In re Doe, 77 Hawai‘i 109, 115, 883 P.2d 30, 36 (1994) (citations, brackets, and ellipsis omitted).Mother has not challenged any of the family court's findings of facts which support the family court's conclusions of law, and these findings of facts are therefore binding on Mother. Taylor-Rice v. State, 91 Hawai‘i 60, 65, 979 P.2d 1086, 1091 (1999).

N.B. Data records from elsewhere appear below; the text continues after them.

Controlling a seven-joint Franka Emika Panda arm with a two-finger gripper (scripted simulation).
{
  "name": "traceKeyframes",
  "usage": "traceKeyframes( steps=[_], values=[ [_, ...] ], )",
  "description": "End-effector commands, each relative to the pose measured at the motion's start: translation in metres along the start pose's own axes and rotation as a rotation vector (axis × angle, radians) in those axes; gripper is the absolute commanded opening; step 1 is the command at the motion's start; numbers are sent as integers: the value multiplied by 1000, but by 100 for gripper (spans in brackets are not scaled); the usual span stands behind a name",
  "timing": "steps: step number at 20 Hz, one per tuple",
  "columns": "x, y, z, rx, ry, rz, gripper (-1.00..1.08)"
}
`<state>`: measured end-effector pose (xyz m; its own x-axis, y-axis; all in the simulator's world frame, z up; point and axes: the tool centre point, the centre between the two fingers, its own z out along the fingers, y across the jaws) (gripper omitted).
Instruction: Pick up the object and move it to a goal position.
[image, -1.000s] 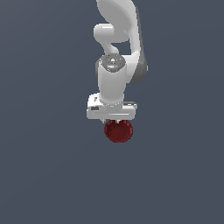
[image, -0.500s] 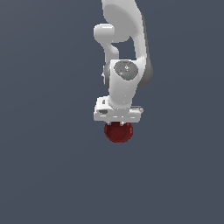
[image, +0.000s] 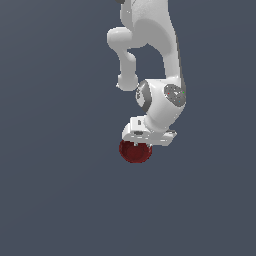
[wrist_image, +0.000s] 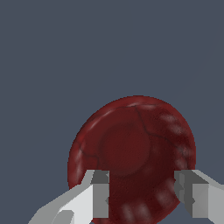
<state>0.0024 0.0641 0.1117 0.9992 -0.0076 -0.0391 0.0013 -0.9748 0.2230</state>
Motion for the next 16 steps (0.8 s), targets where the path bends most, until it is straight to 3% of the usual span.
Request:
traceKeyframes(
  steps=[1, 9, 16],
  values=[
    [-2, -15, 7, -43, 1, 2, 28],
    [-7, -49, 22, -145, 19, 5, 28],
    [-10, -63, 28, -186, 32, 6, 28]
  ],
)
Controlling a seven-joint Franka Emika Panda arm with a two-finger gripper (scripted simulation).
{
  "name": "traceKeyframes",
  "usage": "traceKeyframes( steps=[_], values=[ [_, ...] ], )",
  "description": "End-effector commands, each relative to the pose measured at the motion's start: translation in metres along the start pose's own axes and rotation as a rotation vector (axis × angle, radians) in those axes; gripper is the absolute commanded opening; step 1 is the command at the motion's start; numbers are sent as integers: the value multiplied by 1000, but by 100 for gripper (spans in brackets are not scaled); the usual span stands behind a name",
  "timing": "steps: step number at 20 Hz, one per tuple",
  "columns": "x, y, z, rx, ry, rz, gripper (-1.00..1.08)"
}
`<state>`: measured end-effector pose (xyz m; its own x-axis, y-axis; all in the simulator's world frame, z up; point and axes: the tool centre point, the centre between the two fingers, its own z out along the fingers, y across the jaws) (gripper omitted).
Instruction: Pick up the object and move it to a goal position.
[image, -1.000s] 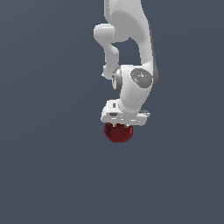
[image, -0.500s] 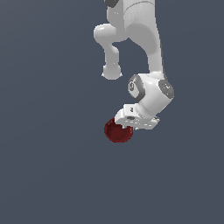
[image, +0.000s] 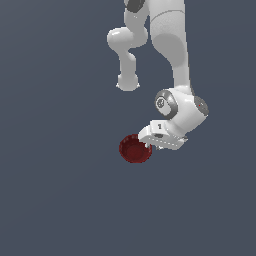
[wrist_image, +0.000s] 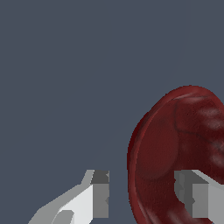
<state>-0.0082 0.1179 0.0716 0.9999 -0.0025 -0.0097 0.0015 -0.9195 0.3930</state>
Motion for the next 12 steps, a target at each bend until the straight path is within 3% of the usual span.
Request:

Additionally, the record on appeal indicates that Mother's mental health issues were just one factor considered by the family court in terminating Mother's parental rights over Children. The family court also considered Mother's history of drug addiction; numerous relapses after treatment; positive urinalysis results; missed urinalysis tests; inappropriate parenting skills; chaotic lifestyle and erratic behavior that exposed Children to an unsafe family home; poor coping skills; failure to regularly participate in individual therapy; anger-management problems; failure to integrate concepts learned by Mother in parenting-education classes; erratic visits with Children; and vacillating compliance with service plans relating to Children, as well as her history of poor compliance with the service plans ordered in family-court proceedings regarding her other children.
There is also no merit to Mother's argument that any failure to diagnose Mother as suffering from a bipolar disorder was due to DHS's failure to provide reasonable services. The delayed diagnosis of bipolar disorder appears to have been, at least in part, the result of Mother's failure to participate or cooperate in the psychological services made available by DHS. DHS social worker Rona Martin testified that DHS had a concern about whether Mother was being truthful in her therapy sessions. Although Dr. Kalei Ahokovi believed that Mother had shown signs of a bipolar disorder, Mother denied having some key symptoms for such a diagnosis. Mother also had a pattern of starting and stopping therapy and changing therapists, thus impairing DHS's reunification efforts.
Accordingly, we affirm the Orders Awarding Permanent Custody and the Letters of Permanent Custody entered by the family court on March 16, 2009 in FC-S Nos. 06-10777 and 05-10449.
DATED: Honolulu, Hawai‘i, December 2, 2009.